This exercise calls for an exact copy of the data below.
+---+
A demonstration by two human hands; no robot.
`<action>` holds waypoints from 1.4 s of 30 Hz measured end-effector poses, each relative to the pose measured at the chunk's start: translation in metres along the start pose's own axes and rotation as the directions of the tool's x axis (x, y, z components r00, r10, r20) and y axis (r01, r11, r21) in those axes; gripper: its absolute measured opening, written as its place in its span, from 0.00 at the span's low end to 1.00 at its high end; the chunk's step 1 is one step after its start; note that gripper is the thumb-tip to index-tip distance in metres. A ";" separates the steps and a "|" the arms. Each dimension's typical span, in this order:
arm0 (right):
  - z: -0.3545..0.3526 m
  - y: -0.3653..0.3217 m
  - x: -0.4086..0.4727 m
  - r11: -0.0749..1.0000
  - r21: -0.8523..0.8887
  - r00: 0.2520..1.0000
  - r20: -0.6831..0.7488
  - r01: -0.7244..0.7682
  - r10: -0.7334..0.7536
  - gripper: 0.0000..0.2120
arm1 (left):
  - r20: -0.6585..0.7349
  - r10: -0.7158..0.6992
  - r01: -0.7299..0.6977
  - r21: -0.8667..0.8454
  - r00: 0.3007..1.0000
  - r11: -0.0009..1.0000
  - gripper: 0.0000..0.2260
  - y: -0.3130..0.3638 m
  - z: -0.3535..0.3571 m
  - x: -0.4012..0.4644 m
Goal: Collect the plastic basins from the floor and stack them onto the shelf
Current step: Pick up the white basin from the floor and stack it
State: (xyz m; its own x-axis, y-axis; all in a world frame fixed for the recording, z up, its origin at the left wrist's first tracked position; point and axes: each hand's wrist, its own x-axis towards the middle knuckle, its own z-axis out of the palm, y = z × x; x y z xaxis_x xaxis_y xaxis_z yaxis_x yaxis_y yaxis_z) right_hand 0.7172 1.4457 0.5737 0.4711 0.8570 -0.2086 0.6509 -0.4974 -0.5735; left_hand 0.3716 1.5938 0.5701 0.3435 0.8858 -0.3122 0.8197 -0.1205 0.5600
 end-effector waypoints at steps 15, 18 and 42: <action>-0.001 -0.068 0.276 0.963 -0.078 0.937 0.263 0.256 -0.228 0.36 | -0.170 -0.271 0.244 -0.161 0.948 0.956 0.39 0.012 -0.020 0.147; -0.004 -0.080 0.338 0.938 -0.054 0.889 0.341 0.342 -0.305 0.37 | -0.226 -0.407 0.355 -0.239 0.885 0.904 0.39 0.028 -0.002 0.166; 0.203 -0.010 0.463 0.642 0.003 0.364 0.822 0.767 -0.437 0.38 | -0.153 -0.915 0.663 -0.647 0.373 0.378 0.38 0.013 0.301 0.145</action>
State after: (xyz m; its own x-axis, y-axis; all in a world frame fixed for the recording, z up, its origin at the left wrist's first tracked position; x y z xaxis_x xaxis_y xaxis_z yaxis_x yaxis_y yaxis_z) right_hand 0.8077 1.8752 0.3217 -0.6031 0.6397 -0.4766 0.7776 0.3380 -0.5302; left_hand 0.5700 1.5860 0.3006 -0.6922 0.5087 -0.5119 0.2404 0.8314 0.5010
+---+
• _EXERCISE RESPONSE_
A demonstration by two human hands; no robot.
`<action>` holds waypoints from 1.4 s of 30 Hz measured end-effector poses, each relative to the pose measured at the chunk's start: translation in metres along the start pose's own axes and rotation as the directions of the tool's x axis (x, y, z components r00, r10, r20) and y axis (r01, r11, r21) in those axes; gripper: its absolute measured opening, written as its place in its span, from 0.00 at the span's low end to 1.00 at its high end; the chunk's step 1 is one step after its start; note that gripper is the thumb-tip to index-tip distance in metres. A ";" separates the steps and a "|" the arms. Each dimension's typical span, in this order:
arm0 (right):
  - z: -0.3545..0.3526 m
  - y: -0.3653..0.3217 m
  - x: -0.4086..0.4727 m
  - r11: -0.0749..1.0000
  - r21: -0.8523..0.8887
  - r00: 0.2520..1.0000
  - r20: -0.6831..0.7488
  - r01: -0.7244..0.7682
  - r10: -0.7334..0.7536
  - gripper: 0.0000..0.2120
arm1 (left):
  - r20: -0.6585..0.7349
  - r10: -0.7158..0.6992
  - r01: -0.7299..0.6977
  - r21: -0.8667..0.8454
  - r00: 0.3007..1.0000
  - r11: -0.0009..1.0000
  - gripper: 0.0000..0.2260
  - y: -0.3130..0.3638 m
  - z: -0.3535..0.3571 m
  - x: -0.4012..0.4644 m
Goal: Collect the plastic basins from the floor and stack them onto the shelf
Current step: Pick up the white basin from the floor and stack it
State: (xyz m; its own x-axis, y-axis; all in a world frame fixed for the recording, z up, its origin at the left wrist's first tracked position; point and axes: each hand's wrist, its own x-axis towards the middle knuckle, its own z-axis out of the palm, y = z × x; x y z xaxis_x xaxis_y xaxis_z yaxis_x yaxis_y yaxis_z) right_hand 0.7172 1.4457 0.5737 0.4711 0.8570 -0.2086 0.6509 -0.4974 -0.5735; left_hand 0.3716 1.5938 0.5701 0.3435 0.8858 -0.3122 0.8197 -0.1205 0.5600
 end-effector waypoints at steps 15, 18 and 42: <action>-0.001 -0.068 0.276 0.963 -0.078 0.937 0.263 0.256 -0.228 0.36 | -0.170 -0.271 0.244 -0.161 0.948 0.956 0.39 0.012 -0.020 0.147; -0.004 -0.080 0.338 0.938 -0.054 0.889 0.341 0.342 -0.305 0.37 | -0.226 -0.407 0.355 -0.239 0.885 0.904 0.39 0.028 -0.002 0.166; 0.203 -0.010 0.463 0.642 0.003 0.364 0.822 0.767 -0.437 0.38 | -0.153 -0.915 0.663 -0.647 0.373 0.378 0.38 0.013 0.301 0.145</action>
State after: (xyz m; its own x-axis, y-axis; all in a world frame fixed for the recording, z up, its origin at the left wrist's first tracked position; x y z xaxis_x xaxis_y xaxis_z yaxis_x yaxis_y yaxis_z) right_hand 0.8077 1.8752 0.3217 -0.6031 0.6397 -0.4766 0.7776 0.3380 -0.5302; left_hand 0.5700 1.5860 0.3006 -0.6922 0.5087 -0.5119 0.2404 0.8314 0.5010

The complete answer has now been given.